EEPI shall not be responsible for any delay caused by the carrier. Once the
PRODUCT has been received the DISTRIBUTOR has 48 hours to inspect the product.
The DISTRIBUTOR may not repackage the PRODUCT. If the PRODUCT is damaged it
must immediately be returned to the manufacturer in Chino, California.
2.5 Indemnification. Each party assumes sole responsibility for
all acts performed by it pursuant to this Agreement and shall be solely
responsible for all claims in connection herewith. Each party shall
indemnify, defend and hold harmless from any and all claims, actions,
lawsuits, demands, costs, liabilities, losses, damages and/or expenses
(including reasonable attorneys' fees and costs of litigation) by any
other party resulting from or relating to non delivery of product,
any acts, omissions or misrepresentations of such party, its agents
or any of them. Claims shall not include claims or actions against
EEPI resulting solely from product infringement of third party rights
or from product liability claims.
3. PRICING STRUCTURE OF PRODUCT.
3.1 It is understood and agreed that confidentiality of the
PRODUCT prices as set out in the attached Schedule "A" is for the mutual
protection of the DISTRIBUTOR and EEPI. Pricing is subject to change
upon sixty (60) calendar days written notice.

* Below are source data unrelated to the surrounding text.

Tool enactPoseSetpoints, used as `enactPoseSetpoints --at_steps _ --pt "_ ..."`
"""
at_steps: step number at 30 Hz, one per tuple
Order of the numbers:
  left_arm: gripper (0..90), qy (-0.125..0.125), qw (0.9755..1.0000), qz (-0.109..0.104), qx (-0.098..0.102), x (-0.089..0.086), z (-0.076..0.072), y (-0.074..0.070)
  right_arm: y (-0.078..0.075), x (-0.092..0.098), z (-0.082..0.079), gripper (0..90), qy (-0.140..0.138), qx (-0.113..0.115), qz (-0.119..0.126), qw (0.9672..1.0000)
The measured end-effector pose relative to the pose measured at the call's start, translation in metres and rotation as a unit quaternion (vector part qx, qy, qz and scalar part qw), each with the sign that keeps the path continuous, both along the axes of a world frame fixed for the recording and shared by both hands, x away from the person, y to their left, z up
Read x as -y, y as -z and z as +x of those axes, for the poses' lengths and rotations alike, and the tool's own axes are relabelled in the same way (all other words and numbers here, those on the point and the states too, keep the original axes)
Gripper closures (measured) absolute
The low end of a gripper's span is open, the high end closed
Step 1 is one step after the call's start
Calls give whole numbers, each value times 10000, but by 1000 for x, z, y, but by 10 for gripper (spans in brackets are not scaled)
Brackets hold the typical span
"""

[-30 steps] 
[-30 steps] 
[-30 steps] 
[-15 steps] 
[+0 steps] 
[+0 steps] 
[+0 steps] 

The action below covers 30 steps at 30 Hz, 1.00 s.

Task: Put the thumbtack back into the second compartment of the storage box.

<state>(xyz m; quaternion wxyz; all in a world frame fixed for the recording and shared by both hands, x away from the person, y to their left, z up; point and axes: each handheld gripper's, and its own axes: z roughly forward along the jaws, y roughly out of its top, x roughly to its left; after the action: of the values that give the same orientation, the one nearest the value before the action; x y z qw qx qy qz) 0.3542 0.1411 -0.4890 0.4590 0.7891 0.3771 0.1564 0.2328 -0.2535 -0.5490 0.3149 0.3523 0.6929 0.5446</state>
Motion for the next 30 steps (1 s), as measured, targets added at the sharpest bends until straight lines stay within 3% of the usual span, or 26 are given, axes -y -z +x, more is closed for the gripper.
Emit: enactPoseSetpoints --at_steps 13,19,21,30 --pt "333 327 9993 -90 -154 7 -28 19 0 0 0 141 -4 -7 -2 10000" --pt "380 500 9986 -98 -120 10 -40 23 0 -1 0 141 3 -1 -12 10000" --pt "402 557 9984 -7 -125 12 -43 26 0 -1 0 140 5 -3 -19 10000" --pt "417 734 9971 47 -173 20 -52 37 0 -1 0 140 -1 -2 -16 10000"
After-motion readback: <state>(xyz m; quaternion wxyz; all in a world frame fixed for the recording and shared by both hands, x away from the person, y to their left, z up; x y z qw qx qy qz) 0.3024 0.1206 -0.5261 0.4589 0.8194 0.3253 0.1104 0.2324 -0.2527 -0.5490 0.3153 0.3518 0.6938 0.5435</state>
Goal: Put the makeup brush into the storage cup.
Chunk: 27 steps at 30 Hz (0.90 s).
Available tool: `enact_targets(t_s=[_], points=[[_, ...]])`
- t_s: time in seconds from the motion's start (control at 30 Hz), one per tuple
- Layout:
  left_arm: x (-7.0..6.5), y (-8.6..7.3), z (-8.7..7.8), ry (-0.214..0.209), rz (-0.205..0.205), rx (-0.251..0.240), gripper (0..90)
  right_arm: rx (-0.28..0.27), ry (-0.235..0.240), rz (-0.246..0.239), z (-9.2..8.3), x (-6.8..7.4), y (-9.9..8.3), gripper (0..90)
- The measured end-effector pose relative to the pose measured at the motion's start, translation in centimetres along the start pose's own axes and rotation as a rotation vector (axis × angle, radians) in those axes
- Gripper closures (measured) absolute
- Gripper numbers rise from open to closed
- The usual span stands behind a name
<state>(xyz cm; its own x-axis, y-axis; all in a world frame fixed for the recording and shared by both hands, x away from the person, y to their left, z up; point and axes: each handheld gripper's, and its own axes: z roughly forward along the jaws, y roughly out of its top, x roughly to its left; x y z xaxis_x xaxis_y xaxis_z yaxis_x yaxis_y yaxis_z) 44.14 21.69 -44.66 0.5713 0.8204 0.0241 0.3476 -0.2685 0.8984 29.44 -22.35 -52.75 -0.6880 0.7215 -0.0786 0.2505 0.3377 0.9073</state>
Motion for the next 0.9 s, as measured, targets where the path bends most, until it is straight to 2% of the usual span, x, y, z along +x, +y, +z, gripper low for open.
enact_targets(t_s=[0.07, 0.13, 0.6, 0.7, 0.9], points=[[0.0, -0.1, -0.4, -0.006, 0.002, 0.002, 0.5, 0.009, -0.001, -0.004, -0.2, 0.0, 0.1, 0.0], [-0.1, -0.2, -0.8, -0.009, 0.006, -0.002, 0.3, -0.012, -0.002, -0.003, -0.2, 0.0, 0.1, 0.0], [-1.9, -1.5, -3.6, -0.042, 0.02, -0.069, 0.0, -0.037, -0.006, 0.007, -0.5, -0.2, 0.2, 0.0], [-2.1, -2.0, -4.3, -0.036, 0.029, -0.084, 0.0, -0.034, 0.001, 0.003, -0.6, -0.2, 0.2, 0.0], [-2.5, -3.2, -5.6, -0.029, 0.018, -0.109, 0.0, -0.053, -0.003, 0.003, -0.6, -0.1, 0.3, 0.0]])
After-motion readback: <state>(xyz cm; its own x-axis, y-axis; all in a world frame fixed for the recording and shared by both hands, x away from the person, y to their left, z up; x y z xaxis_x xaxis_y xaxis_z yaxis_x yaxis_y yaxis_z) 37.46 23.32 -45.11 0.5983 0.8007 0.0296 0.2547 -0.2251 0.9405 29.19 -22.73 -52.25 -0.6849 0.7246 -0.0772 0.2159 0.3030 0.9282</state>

3.2 Manufacturer Suggested Retail Pricing of the PRODUCT. It is
understood and agreed that all parties hereto will maintain a MSRP structure,
attached hereto as Schedule "A", set jointly by EEPI and the DISTRIBUTOR
in order to maintain a stable market condition of the PRODUCT for the
protection of all parties. Sale of PRODUCT by the DISTRIBUTOR at discounts
unauthorized by EEPI is prohibited. The DISTRIBUTOR may however market and
sell product at prices that are higher than the MSRP structure.
4. PAYMENT FOR PRODUCTS.
4.1 Payment Terms.
i) DISTRIBUTOR shall pay by cash or cashier's check or wire transfer directly
into EEPI's appointed bank account for the full amount of the Purchase Order
up to US$100,000 upon submitting the Purchase Order, exclusive of shipping
costs.
ii) For orders exceeding US$100,000, exclusive of shipping costs, DISTRIBUTOR
shall elect to pay in full of the Purchase Order by wire transfer to pay a
deposit equal to 50% of the Purchase Order. The DISTRIBUTOR collects the
balance of the 50% of the total purchase order guaranteeing payment upon
delivery of the PRODUCT to the common carrier F.O.B. California.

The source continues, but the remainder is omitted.